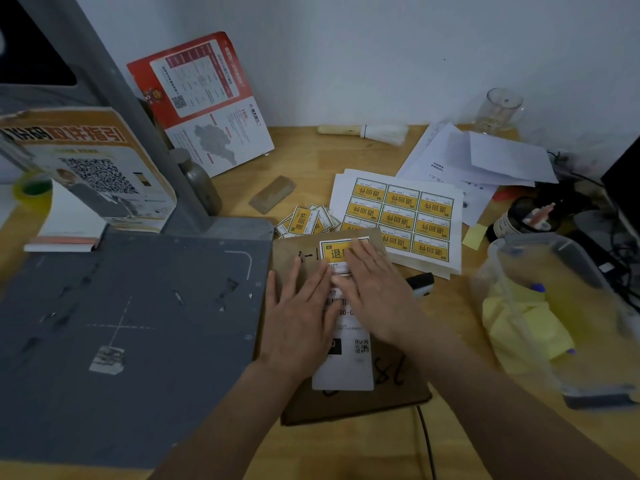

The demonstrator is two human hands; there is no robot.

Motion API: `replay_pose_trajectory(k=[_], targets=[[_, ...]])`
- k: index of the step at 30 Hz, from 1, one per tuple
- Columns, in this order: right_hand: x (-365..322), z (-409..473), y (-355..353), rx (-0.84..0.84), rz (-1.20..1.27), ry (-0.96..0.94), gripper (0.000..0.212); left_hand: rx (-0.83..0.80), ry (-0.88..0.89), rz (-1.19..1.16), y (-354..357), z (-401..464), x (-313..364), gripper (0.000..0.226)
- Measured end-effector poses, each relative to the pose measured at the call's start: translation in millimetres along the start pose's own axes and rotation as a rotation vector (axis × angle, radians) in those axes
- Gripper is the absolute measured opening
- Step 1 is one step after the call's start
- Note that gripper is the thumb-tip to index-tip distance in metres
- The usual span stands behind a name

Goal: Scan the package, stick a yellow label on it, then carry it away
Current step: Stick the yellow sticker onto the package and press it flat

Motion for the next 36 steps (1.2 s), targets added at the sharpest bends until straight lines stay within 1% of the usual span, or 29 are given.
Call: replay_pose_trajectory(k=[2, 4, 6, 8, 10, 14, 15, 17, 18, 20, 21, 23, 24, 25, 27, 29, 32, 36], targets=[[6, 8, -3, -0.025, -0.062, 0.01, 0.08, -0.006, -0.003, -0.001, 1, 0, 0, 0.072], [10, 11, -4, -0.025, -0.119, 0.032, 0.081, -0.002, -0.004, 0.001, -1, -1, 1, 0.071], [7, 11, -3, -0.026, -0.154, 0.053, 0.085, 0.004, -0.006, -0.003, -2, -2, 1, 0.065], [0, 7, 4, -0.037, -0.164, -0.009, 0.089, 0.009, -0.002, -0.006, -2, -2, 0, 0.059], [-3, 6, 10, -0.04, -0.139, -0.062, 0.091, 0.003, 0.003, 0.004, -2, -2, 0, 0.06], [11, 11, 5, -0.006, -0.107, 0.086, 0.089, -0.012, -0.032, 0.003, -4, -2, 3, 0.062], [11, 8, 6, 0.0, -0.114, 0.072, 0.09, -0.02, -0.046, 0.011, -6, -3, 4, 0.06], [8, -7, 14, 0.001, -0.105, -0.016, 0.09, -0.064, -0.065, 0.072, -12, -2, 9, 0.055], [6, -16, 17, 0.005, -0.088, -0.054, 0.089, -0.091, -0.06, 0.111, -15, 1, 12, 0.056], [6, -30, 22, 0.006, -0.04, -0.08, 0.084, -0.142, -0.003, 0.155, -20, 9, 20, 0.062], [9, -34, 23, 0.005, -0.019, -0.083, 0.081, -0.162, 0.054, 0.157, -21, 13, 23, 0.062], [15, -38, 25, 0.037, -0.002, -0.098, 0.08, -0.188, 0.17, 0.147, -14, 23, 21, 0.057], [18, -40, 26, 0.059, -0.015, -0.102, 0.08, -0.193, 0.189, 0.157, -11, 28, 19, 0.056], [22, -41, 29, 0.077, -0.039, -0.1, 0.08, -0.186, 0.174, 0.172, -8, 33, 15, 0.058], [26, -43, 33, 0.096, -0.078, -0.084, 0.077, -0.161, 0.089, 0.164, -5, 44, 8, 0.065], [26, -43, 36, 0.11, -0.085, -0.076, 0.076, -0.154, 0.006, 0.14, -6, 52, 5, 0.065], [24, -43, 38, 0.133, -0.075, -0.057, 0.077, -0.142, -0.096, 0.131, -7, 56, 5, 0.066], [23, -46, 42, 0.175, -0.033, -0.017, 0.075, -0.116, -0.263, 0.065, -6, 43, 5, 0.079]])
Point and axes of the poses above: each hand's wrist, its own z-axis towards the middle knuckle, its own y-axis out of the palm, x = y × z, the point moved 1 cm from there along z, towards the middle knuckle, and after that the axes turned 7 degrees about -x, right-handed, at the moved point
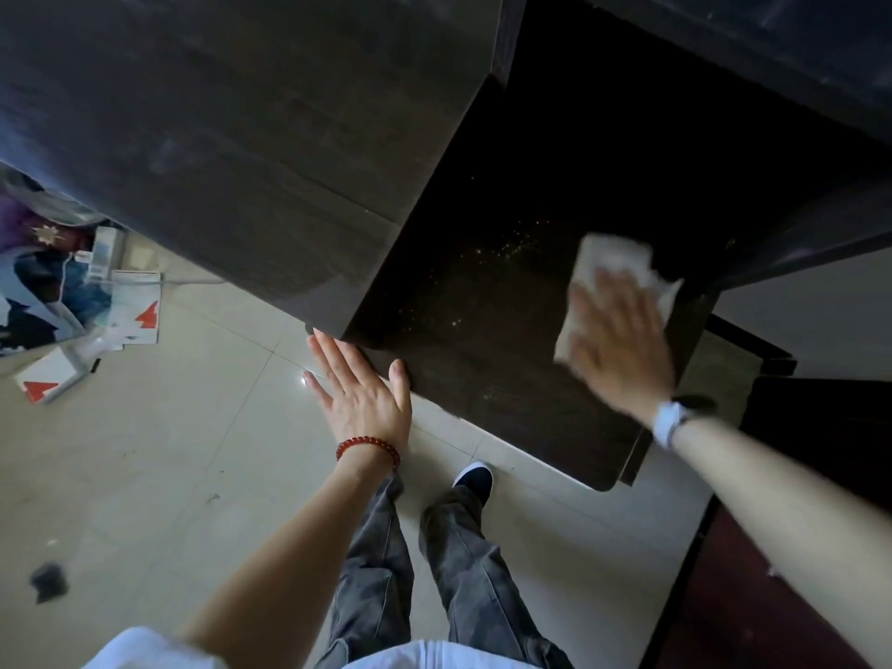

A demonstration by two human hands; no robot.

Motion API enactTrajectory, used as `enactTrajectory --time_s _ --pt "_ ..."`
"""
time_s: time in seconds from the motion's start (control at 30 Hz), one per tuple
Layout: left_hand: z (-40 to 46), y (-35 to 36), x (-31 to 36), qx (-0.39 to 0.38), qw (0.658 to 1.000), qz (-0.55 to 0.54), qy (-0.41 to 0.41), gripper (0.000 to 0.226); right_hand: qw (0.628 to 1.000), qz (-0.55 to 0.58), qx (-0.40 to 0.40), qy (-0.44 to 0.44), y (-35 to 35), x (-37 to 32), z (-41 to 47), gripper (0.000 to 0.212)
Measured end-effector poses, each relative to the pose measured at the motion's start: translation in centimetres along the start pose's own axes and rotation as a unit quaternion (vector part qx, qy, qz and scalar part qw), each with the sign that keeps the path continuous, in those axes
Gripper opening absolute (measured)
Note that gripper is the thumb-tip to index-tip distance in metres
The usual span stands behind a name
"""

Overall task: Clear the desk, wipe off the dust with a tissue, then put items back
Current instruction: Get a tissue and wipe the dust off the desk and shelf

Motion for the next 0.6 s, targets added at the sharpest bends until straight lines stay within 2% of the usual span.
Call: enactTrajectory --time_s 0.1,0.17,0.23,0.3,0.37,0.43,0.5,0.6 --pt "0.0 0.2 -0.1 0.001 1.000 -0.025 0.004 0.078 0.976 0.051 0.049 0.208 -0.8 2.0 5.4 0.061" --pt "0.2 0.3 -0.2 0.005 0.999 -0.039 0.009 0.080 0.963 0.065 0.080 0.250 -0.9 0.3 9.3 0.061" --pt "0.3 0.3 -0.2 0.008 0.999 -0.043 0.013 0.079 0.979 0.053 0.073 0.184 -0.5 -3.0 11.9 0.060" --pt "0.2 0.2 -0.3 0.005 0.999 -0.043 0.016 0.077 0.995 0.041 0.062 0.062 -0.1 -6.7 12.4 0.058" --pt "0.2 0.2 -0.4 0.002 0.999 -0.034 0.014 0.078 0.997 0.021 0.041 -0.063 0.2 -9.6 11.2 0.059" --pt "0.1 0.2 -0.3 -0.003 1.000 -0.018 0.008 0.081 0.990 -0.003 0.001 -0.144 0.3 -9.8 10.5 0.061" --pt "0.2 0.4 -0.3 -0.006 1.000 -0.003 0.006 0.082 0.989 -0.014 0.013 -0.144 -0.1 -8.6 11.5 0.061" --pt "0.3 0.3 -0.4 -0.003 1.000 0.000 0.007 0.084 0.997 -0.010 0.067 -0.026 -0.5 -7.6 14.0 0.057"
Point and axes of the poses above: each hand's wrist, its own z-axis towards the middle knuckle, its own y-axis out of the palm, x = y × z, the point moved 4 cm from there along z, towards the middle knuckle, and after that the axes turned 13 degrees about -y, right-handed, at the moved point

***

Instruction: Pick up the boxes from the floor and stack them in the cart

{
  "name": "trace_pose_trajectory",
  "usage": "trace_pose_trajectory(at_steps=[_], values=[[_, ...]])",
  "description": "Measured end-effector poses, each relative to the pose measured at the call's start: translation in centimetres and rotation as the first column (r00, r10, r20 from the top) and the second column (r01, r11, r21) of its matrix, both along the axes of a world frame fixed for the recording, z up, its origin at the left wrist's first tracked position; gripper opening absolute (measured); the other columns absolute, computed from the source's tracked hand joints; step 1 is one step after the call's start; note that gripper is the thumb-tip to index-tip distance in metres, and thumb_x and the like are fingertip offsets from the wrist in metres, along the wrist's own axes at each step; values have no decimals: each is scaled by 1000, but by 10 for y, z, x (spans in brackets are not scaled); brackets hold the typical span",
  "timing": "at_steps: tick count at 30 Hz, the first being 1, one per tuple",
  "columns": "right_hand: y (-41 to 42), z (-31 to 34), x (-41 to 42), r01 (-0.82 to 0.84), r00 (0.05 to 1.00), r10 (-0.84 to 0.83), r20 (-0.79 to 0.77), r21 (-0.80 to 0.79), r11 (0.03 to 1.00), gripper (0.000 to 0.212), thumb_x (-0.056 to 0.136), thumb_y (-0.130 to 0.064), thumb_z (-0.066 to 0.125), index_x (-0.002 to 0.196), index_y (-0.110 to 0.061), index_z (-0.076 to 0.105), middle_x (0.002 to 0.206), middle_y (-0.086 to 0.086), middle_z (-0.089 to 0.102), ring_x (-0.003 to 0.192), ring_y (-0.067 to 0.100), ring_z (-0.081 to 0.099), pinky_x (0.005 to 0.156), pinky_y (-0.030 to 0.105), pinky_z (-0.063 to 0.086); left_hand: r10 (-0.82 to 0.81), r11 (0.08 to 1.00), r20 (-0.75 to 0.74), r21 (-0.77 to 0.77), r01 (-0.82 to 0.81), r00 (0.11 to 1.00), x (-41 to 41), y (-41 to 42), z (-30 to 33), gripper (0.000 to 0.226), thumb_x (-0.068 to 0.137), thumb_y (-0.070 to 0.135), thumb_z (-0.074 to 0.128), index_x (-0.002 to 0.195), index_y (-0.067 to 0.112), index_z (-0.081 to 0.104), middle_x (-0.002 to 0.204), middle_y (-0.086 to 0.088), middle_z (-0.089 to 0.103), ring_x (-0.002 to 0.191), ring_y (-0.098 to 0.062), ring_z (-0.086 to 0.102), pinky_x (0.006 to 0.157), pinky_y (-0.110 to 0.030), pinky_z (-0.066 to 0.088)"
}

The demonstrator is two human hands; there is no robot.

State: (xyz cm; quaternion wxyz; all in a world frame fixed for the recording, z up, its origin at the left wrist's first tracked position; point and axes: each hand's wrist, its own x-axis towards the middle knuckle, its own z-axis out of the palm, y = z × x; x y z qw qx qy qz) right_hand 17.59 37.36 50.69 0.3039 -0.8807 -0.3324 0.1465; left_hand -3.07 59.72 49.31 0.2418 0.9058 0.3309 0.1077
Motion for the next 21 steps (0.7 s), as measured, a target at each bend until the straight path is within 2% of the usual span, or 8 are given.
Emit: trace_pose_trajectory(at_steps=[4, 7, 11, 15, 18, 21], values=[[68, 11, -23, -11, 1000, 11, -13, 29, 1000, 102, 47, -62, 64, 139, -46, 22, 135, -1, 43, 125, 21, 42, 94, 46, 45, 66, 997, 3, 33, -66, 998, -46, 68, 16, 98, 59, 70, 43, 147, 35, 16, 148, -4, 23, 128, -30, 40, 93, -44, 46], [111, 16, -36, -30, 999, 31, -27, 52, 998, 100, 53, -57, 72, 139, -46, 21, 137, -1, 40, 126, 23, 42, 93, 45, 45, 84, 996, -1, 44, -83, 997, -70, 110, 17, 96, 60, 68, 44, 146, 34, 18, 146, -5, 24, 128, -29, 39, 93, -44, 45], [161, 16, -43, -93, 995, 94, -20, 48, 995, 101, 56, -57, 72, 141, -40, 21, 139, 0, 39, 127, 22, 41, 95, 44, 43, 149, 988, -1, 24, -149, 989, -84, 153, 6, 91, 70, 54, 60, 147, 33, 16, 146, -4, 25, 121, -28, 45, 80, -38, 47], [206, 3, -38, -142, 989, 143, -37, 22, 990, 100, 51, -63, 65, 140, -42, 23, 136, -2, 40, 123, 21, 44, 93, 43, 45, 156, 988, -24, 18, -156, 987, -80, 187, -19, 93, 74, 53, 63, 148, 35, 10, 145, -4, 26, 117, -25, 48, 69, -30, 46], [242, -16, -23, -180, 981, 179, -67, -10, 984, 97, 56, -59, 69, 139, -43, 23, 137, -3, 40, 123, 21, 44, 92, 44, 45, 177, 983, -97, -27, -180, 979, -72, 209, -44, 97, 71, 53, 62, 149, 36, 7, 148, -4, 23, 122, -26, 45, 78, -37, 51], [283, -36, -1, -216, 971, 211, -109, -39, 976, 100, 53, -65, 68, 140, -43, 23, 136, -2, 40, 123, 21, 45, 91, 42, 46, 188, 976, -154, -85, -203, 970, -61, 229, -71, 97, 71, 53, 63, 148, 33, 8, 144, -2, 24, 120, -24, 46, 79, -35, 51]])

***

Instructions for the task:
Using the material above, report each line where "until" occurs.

Task response:
Motion for the next 36 steps (1.2 s), targets added at the sharpest bends until straight lines stay within 1% of the usual span, or 29 are given.
Motion for the next 0.6 s, targets added at the sharpest bends until straight lines stay within 2% of the usual span.
Motion for the next 21 steps (0.7 s), as measured, a target at each bend until the straight path is within 2% of the usual span, or 8 are given.

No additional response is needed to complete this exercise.